**TASK TO CARRY OUT:** Leave the pictures behind and reproduce every line of the listing exactly.

● ● ● ● ●

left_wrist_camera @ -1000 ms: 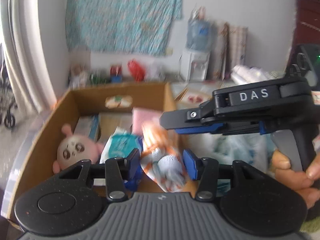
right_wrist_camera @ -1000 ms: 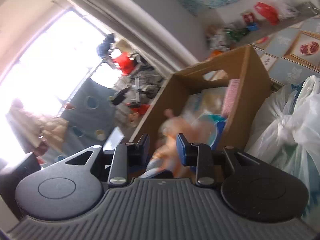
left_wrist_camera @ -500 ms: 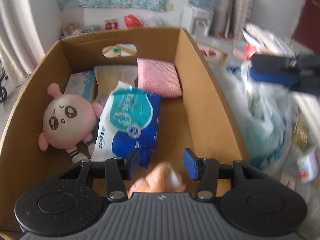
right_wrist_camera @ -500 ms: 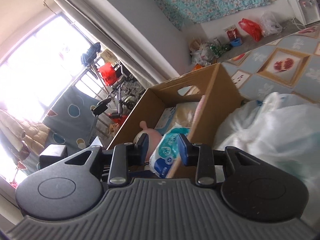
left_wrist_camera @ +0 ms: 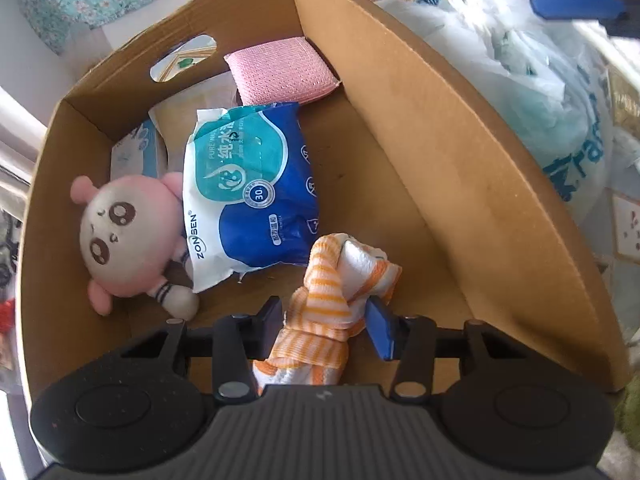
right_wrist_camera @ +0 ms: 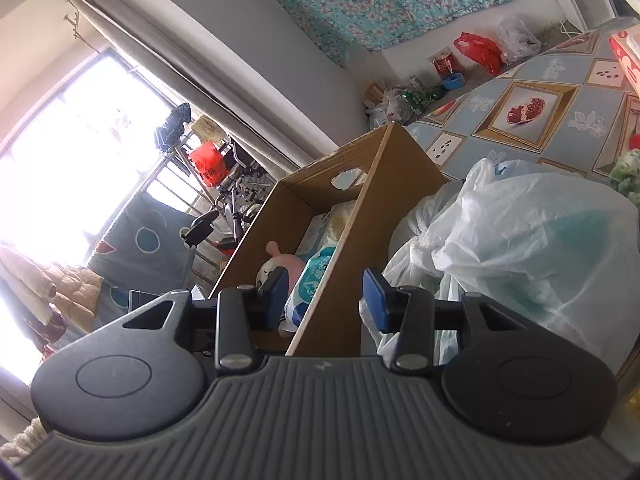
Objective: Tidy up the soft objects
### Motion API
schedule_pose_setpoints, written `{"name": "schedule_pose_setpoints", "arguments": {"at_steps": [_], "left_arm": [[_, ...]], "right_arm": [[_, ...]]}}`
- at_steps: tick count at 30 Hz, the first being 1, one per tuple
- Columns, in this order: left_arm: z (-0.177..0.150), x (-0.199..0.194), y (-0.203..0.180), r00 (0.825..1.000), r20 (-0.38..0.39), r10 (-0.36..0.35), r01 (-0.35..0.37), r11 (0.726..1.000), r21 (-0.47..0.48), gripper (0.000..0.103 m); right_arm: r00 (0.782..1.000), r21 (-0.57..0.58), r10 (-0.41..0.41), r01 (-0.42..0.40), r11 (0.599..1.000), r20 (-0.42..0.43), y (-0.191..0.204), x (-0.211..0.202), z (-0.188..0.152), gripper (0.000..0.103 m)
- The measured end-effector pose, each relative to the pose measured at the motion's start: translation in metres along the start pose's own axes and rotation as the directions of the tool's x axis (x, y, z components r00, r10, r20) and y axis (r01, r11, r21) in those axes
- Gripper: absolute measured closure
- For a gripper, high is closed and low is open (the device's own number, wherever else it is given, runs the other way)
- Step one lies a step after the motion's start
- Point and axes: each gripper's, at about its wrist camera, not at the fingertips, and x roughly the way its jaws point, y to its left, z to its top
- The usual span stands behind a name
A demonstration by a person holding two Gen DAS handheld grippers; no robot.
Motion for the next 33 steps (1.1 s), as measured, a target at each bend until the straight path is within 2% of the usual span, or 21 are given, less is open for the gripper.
{"name": "schedule_pose_setpoints", "arguments": {"at_steps": [4, 7, 12, 15, 18, 20, 23, 27, 31, 33], "left_arm": [[-0.001, 0.0, -0.01, 0.999, -0.012, 0.047, -0.046, 0.998, 0.036, 0.065], [-0.001, -0.005, -0.011, 0.998, 0.002, 0.055, -0.055, 0.998, 0.013, 0.07], [-0.004, -0.025, 0.002, 0.998, 0.058, -0.013, 0.018, 0.996, -0.09, 0.072], [-0.001, -0.042, 0.016, 0.992, 0.117, -0.044, 0.066, 0.98, -0.19, 0.072], [0.007, -0.048, 0.034, 0.983, 0.148, -0.106, 0.152, 0.925, -0.348, 0.072], [0.016, -0.047, 0.043, 0.975, 0.173, -0.141, 0.202, 0.886, -0.417, 0.072], [0.029, -0.046, 0.049, 0.969, 0.2, -0.146, 0.226, 0.851, -0.475, 0.072], [0.046, -0.035, 0.049, 0.969, 0.218, -0.116, 0.216, 0.824, -0.524, 0.071], [0.053, -0.019, 0.05, 0.957, 0.245, -0.155, 0.272, 0.77, -0.578, 0.068], [0.053, -0.016, 0.051, 0.953, 0.266, -0.143, 0.28, 0.746, -0.604, 0.064]], "right_arm": [[1.0, 0.001, 0.011, -0.011, 1.0, 0.007, 0.002, -0.005, -0.002, 0.061], [1.0, 0.006, 0.018, -0.018, 1.0, 0.01, 0.002, -0.009, -0.004, 0.061], [1.0, 0.024, 0.016, -0.017, 1.0, 0.018, -0.002, -0.015, -0.004, 0.061], [1.0, 0.03, 0.016, -0.017, 0.999, 0.023, -0.005, -0.019, -0.005, 0.061], [1.0, 0.038, 0.019, -0.02, 0.999, 0.024, -0.005, -0.021, -0.005, 0.061], [0.999, 0.047, 0.026, -0.027, 0.999, 0.025, -0.006, -0.023, -0.006, 0.061], [0.999, 0.05, 0.023, -0.025, 0.998, 0.036, -0.007, -0.028, -0.006, 0.061], [0.998, 0.061, 0.008, -0.012, 0.998, 0.056, -0.013, -0.036, -0.007, 0.059], [0.998, 0.078, -0.012, 0.007, 0.997, 0.063, -0.02, -0.043, -0.009, 0.058], [0.997, 0.084, -0.021, 0.015, 0.996, 0.068, -0.024, -0.047, -0.01, 0.057]]}}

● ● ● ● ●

**OUTPUT OF THE EXERCISE:**
left_wrist_camera @ -1000 ms: 
right_wrist_camera @ -1000 ms: 
left_wrist_camera @ -500 ms: 
right_wrist_camera @ -500 ms: 
left_wrist_camera @ +0 ms: 
right_wrist_camera @ +0 ms: 
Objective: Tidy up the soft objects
### Motion API
schedule_pose_setpoints, written `{"name": "schedule_pose_setpoints", "arguments": {"at_steps": [_], "left_arm": [[_, ...]], "right_arm": [[_, ...]]}}`
- at_steps: tick count at 30 Hz, the first being 1, one per tuple
- Columns, in this order: left_arm: z (-0.177..0.150), x (-0.199..0.194), y (-0.203..0.180), r00 (0.825..1.000), r20 (-0.38..0.39), r10 (-0.36..0.35), r01 (-0.35..0.37), r11 (0.726..1.000), r21 (-0.47..0.48), gripper (0.000..0.103 m); right_arm: r00 (0.782..1.000), r21 (-0.57..0.58), r10 (-0.41..0.41), r01 (-0.42..0.40), r11 (0.599..1.000), r20 (-0.42..0.43), y (-0.191..0.204), x (-0.211..0.202), z (-0.188..0.152), gripper (0.000..0.103 m)
- The measured end-effector pose, each relative to the pose measured at the motion's start: translation in metres along the start pose's own axes and rotation as the directions of the tool's x axis (x, y, z components r00, r10, r20) and y axis (r01, r11, r21) in those axes
- Gripper: absolute measured closure
- For a gripper, high is closed and low is open (the device's own number, wherever else it is given, runs the other way)
- Step one lies a step after the motion's start
- Point and axes: each gripper's, at about its wrist camera, not at the fingertips, and x roughly the way its jaws point, y to its left, z to its top
- The usual span stands behind a name
A demonstration by a person holding two Gen DAS handheld grippers; no robot.
Motion for the next 33 steps (1.1 s), as measured, a target at each bend until the straight path is within 2% of the usual span, or 21 are given, less is open for the gripper.
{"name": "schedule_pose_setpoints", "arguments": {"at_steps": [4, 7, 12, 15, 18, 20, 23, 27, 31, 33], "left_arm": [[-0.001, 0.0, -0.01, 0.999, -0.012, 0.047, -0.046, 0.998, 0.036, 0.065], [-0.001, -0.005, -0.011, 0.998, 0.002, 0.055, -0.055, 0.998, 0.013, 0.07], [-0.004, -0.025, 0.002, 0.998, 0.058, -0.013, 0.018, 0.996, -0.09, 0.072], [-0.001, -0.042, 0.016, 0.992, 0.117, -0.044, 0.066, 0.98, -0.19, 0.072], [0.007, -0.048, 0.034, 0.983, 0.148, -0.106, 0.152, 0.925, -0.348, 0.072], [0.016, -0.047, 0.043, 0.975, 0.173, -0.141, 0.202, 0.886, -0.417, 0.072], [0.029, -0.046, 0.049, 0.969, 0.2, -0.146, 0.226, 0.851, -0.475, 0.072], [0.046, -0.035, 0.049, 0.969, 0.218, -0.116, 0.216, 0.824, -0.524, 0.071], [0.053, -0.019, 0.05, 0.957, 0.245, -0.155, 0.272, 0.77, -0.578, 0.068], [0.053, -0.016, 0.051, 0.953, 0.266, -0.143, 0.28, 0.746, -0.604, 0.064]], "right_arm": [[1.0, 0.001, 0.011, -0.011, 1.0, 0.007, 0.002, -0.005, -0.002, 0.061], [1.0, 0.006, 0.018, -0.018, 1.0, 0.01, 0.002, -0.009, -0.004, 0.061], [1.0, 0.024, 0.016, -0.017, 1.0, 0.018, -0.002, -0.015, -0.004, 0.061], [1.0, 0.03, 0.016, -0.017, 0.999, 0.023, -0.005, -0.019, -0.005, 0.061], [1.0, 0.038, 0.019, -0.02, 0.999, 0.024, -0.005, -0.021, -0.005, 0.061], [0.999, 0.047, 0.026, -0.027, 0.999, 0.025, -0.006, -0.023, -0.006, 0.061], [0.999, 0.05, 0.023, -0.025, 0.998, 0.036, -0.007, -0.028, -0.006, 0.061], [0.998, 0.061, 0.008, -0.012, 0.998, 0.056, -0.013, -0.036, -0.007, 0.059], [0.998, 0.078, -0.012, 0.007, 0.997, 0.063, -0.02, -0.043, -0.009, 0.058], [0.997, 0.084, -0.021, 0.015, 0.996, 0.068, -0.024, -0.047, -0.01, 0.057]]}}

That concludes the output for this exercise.